Pero tu misión secreta en las puertas de tu hogar, del que te espera sin saber que cuelgas las alas de ángel muchas veces, porque el fuego y la pasión del rojo alargado de tridente y mirada sincera te motiva más que el aburrimiento, que no entender que lo que te falta no lo tienes ahí, del grito desesperado de recogerte en la estación de un tren. De gritar una noche tras otra, de volverte loca. Y no lo quieres reconocer.

 

Miras el reloj, esta amaneciendo, pero una musiquilla resuena en tu cabeza, no lo puedes evitar. Te levantas y me buscas, yo soy tu misión de hoy.

Me pides

Me pides en un papel que te describa lo que eres para mi, suspiro. Las cosas mas sinceras no se pueden reflejar en una hoja pues no es como una sonrisa que se pueda compartir, describir lo que significa el amor solo se puede hacer compartiendo las miradas, dedicando la mejor melodía de nuestros cuerpos en un abrazo real, en sentir como golpean nuestros corazones para acercarse y salirse de la piel.
Me pides que te recite versos como rayos de sol para que tapen mi oscuridad interior y que te espere a la salida de tus momentos más íntimos allá donde dejas volar la imaginación.

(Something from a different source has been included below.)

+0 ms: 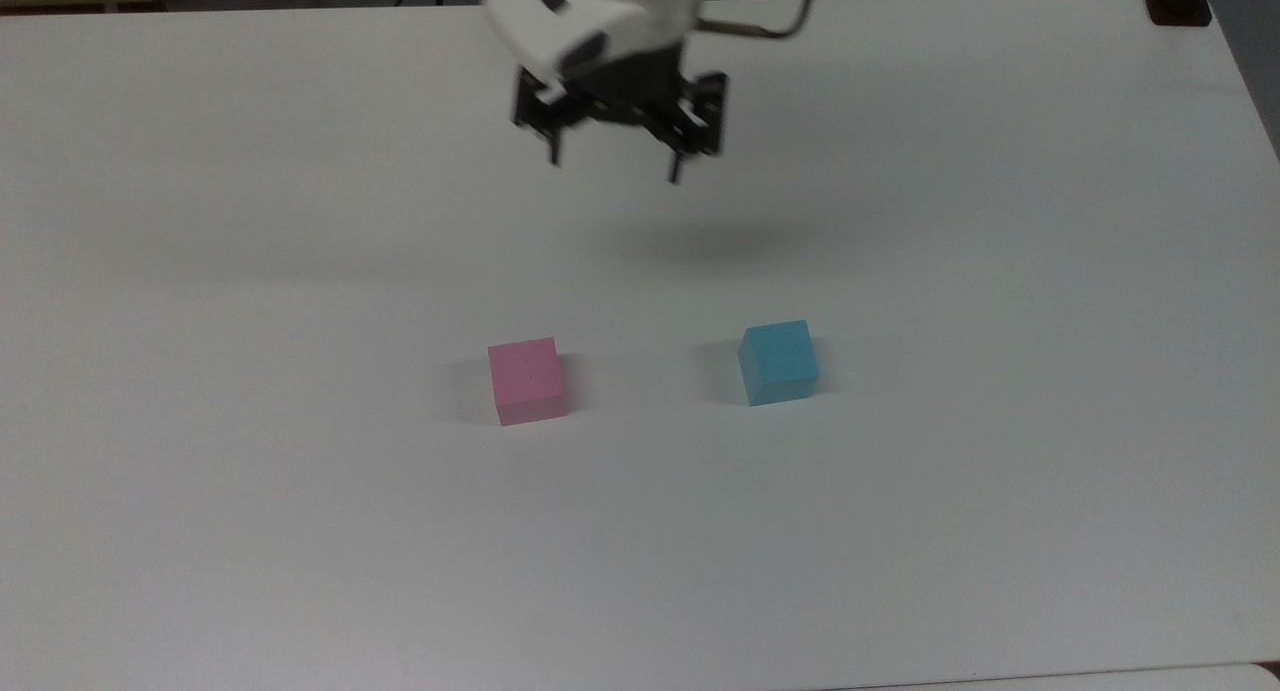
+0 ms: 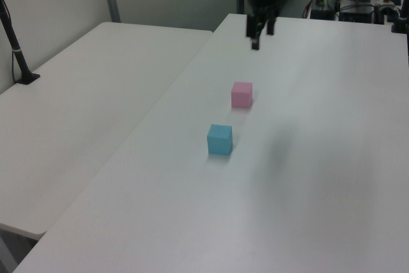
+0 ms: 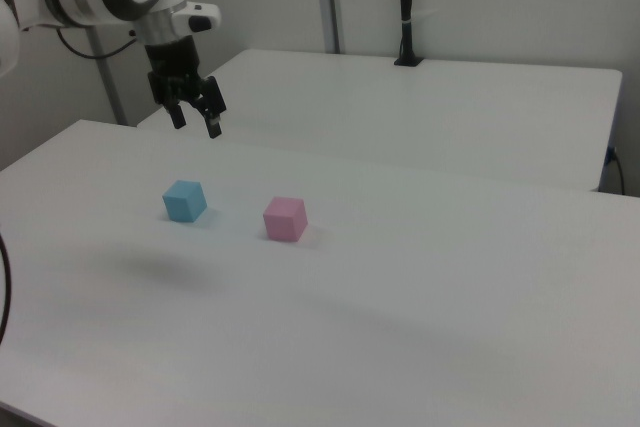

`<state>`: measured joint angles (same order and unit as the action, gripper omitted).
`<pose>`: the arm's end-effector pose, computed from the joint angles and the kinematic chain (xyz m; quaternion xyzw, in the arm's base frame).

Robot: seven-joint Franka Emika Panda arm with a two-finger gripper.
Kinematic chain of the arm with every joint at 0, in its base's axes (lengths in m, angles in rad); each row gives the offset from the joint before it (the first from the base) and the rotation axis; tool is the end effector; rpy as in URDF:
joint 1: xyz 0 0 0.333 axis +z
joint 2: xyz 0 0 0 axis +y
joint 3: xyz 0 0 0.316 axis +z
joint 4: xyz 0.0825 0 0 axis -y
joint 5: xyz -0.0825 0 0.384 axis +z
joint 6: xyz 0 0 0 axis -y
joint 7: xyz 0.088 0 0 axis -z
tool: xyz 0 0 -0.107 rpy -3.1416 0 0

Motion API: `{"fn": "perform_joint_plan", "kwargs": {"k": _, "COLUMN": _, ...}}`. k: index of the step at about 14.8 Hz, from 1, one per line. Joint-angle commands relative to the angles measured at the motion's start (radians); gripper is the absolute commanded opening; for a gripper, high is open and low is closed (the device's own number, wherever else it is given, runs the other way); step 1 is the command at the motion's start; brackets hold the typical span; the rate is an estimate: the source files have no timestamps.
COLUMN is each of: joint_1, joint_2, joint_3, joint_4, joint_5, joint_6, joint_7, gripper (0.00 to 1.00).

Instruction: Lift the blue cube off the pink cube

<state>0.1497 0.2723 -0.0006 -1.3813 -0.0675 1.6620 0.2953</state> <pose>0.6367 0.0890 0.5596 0.9970 -0.0701 0.0115 0.0319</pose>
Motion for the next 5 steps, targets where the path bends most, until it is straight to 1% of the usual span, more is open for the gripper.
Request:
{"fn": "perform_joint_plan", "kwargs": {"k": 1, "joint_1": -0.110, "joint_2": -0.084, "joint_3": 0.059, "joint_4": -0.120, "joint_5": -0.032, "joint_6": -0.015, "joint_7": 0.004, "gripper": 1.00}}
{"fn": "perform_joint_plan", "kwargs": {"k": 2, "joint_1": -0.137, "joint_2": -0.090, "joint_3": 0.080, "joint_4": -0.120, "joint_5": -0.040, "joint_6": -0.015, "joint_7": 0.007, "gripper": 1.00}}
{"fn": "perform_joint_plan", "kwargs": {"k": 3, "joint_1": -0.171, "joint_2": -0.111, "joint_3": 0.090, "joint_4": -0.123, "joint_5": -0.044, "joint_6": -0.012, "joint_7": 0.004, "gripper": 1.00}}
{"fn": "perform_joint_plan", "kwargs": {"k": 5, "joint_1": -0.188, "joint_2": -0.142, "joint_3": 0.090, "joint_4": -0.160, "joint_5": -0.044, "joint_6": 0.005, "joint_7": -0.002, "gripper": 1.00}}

Allá donde tus tesoros no se miden en riquezas sino en besos y en las caricias acumuladas con el tiempo, con esfuerzo, llenando el vaso de las esencias todos los días, cuidándolo en todo momento.
Me pides que te imagine sin mi a tu lado o en un mundo donde tu no estés en mi dando las circunstancias donde nada de lo que arrepentirse puede con los dos y esa fuerza natural que nos arrastra corriente al mar como gotas de agua que pertenecen a algo mucho mayor, imparable, a una unión que la distancia no ha podido silenciar.

 

Me pides ese amor que duele hasta morir, te doy todo aquello que más crees en ti.